RAG Strategy SPI

TnsAI.Intelligence provides a pluggable Retrieval-Augmented Generation (RAG) framework with three built-in strategies and a composable pipeline. Package: `com.tnsai.intelligence.rag`.

RAGStrategy Interface

Every retrieval strategy implements this interface. You call retrieve(query, topK) with a user query and the number of results you want, and the strategy returns the most relevant documents it can find.

public interface RAGStrategy {
    List<RetrievalResult> retrieve(String query, int topK);
    String name();
}

Each strategy returns ranked RetrievalResult objects containing the retrieved text, a relevance score, and source metadata.

public record RetrievalResult(
    String content,
    double score,
    Map<String, Object> metadata
) {}

VectorRAGStrategy

Dense vector retrieval using embedding similarity. Best for semantic matching where exact keywords may not appear in the source documents.

RAGStrategy vectorRAG = VectorRAGStrategy.builder()
    .embeddingClient(embeddingClient)
    .vectorStore(vectorStore)
    .similarityThreshold(0.7)
    .build();

List<RetrievalResult> results = vectorRAG.retrieve("How do agents communicate?", 5);

Parameter	Default	Description
`embeddingClient`	required	Client for generating embeddings
`vectorStore`	required	Vector database for similarity search
`similarityThreshold`	0.7	Minimum cosine similarity to include

KeywordRAGStrategy

Sparse retrieval using BM25 scoring. Best for queries with specific technical terms, identifiers, or exact phrases.

RAGStrategy keywordRAG = KeywordRAGStrategy.builder()
    .index(bm25Index)
    .build();

List<RetrievalResult> results = keywordRAG.retrieve("ContextCompactor interface", 5);

HybridRAGStrategy

Combines vector and keyword strategies using Reciprocal Rank Fusion (RRF) to merge result lists. This gives the best of both semantic and lexical matching.
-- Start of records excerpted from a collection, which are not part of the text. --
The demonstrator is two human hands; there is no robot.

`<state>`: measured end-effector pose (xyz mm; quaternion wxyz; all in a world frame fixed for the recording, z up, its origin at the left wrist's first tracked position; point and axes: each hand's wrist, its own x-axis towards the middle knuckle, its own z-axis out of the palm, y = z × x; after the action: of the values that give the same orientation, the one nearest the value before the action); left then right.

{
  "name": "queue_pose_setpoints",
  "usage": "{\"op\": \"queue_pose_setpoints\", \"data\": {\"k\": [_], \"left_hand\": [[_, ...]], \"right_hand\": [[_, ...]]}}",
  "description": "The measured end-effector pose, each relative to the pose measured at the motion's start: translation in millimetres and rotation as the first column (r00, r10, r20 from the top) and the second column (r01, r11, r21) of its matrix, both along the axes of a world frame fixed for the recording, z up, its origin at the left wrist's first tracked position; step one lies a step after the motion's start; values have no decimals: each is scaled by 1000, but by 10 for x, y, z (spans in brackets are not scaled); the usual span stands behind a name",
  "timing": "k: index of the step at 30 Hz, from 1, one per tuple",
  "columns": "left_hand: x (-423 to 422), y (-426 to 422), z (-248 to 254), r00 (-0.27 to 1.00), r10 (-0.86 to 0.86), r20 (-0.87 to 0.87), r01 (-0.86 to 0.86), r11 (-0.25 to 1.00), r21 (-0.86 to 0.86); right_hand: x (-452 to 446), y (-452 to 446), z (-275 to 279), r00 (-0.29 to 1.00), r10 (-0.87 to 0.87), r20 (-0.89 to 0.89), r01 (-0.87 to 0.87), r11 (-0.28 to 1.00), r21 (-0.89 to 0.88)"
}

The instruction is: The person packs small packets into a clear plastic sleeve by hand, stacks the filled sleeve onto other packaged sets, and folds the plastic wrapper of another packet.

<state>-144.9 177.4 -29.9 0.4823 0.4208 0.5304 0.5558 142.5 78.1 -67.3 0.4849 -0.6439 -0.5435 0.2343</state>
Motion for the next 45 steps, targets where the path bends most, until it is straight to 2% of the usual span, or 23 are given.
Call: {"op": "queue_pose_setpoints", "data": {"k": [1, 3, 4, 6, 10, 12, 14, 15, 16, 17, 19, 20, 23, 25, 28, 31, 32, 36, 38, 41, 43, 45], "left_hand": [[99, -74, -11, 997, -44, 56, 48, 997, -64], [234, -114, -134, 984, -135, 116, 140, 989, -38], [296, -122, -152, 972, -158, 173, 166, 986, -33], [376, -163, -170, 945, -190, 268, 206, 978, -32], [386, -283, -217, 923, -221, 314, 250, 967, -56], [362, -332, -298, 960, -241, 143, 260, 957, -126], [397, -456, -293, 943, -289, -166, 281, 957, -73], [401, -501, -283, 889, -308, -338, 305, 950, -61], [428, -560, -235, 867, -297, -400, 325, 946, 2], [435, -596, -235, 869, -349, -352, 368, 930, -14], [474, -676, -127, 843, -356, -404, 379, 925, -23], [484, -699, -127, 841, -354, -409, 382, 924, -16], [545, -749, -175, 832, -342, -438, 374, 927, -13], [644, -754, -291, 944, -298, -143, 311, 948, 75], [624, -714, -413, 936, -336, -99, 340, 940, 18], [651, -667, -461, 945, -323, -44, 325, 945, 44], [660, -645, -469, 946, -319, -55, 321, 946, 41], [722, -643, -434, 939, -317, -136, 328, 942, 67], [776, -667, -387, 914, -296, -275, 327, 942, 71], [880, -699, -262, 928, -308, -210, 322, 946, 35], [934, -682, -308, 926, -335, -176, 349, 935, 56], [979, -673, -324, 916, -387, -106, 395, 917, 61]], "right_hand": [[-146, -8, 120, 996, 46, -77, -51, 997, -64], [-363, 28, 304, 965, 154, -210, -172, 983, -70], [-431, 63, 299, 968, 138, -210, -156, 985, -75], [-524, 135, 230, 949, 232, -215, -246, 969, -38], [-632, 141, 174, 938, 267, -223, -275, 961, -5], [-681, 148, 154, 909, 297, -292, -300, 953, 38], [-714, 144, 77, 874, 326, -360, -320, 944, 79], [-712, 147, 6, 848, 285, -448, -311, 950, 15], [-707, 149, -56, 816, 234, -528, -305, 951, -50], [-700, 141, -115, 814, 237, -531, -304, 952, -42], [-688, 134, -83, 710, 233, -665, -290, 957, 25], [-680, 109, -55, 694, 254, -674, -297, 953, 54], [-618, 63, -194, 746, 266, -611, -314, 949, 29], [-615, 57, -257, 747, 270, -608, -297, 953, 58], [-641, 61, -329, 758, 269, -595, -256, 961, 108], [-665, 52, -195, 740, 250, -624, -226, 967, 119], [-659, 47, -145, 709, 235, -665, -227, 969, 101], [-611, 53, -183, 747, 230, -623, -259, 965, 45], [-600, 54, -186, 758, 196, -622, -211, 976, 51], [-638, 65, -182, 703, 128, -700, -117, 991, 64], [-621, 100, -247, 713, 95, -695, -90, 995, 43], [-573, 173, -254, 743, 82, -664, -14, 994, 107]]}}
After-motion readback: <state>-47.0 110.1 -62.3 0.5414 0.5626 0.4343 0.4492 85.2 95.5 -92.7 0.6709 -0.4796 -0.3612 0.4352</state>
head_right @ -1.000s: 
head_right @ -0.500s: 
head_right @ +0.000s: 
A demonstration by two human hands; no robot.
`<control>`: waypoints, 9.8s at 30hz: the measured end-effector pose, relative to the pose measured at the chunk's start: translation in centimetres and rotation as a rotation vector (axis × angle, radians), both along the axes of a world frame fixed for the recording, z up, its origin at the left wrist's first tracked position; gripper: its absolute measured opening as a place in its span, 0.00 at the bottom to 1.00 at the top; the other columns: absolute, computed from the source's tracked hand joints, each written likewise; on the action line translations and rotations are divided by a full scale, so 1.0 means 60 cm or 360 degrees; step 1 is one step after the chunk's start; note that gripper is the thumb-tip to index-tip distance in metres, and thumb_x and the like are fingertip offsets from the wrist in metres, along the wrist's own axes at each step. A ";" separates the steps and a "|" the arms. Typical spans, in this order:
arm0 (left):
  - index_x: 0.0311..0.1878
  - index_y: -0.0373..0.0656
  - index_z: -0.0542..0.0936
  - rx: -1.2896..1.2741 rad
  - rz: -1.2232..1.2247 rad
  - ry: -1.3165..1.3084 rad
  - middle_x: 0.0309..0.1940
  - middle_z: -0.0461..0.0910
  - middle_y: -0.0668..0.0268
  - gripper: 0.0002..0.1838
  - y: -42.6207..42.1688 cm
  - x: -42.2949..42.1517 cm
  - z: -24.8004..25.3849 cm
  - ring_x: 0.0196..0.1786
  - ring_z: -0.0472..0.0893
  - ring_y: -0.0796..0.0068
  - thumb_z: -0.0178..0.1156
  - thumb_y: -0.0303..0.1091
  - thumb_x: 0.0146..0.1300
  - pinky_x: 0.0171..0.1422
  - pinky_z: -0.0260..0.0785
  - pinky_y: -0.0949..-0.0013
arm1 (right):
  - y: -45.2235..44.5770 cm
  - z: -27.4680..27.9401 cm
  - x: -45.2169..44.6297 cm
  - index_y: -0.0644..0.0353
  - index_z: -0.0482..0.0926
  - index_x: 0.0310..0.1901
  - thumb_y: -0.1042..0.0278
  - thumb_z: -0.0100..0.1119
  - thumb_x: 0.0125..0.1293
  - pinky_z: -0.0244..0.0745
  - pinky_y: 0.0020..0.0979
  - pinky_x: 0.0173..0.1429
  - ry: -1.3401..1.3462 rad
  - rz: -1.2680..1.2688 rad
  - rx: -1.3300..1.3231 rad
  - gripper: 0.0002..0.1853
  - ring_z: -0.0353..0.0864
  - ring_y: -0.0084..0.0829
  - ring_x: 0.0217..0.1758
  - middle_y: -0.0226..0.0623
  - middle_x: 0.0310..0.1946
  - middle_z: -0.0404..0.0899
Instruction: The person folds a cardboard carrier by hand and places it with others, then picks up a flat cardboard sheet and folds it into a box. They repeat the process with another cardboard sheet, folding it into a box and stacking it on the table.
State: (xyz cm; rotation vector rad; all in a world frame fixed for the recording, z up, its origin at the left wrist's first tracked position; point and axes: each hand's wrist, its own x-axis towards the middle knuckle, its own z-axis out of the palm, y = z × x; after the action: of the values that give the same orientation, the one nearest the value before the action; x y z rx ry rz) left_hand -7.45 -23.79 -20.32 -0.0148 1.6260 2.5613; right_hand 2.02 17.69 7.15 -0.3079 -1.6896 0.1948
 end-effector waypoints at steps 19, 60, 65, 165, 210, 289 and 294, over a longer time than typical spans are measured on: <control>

RAGStrategy hybridRAG = HybridRAGStrategy.builder()
    .vectorStrategy(vectorRAG)
    .keywordStrategy(keywordRAG)
    .vectorWeight(0.6)
    .keywordWeight(0.4)
    .fusionK(60)          // RRF constant
    .build();

List<RetrievalResult> results = hybridRAG.retrieve("agent memory persistence", 10);

Parameter	Default	Description
`vectorStrategy`	required	Dense retrieval strategy
`keywordStrategy`	required	Sparse retrieval strategy
`vectorWeight`	0.6	Weight for vector results in fusion
`keywordWeight`	0.4	Weight for keyword results in fusion
`fusionK`	60	RRF smoothing constant (higher = more equal weighting)

RAGPipeline

A pipeline wraps a retrieval strategy with optional query rewriting (to improve recall) and result reranking (to improve precision). This lets you build a complete retrieval system by composing simple, testable components.

RAGPipeline pipeline = RAGPipeline.builder()
    .strategy(hybridRAG)
    .queryRewriter(query -> expandAcronyms(query))
    .reranker((results, query) -> crossEncoderRerank(results, query))
    .maxResults(5)
    .build();

List<RetrievalResult> results = pipeline.execute("How does RRF fusion work?");

Pipeline Stages

The pipeline processes a query through three stages. Each stage is optional -- you can use just a strategy, or add rewriting and reranking for better results.

User Query
    |
    v
Query Rewriter (optional) -- expand, rephrase, or decompose the query
    |
    v
RAGStrategy.retrieve() -- fetch candidates from one or more sources
    |
    v
Reranker (optional) -- re-score and re-order results
    |
    v
Top-K Selection -- return final results

Stage	Interface	Description
Query Rewriter	`Function<String, String>`	Transform the query before retrieval
Strategy	`RAGStrategy`	Core retrieval (vector, keyword, or hybrid)
Reranker	`BiFunction<List<RetrievalResult>, String, List<RetrievalResult>>`	Re-score results using a cross-encoder or other model

Integration with Agents

Once you have a RAG pipeline, you can wire it directly into an agent. The agent will automatically retrieve relevant documents before generating each response, so it can answer questions grounded in your data.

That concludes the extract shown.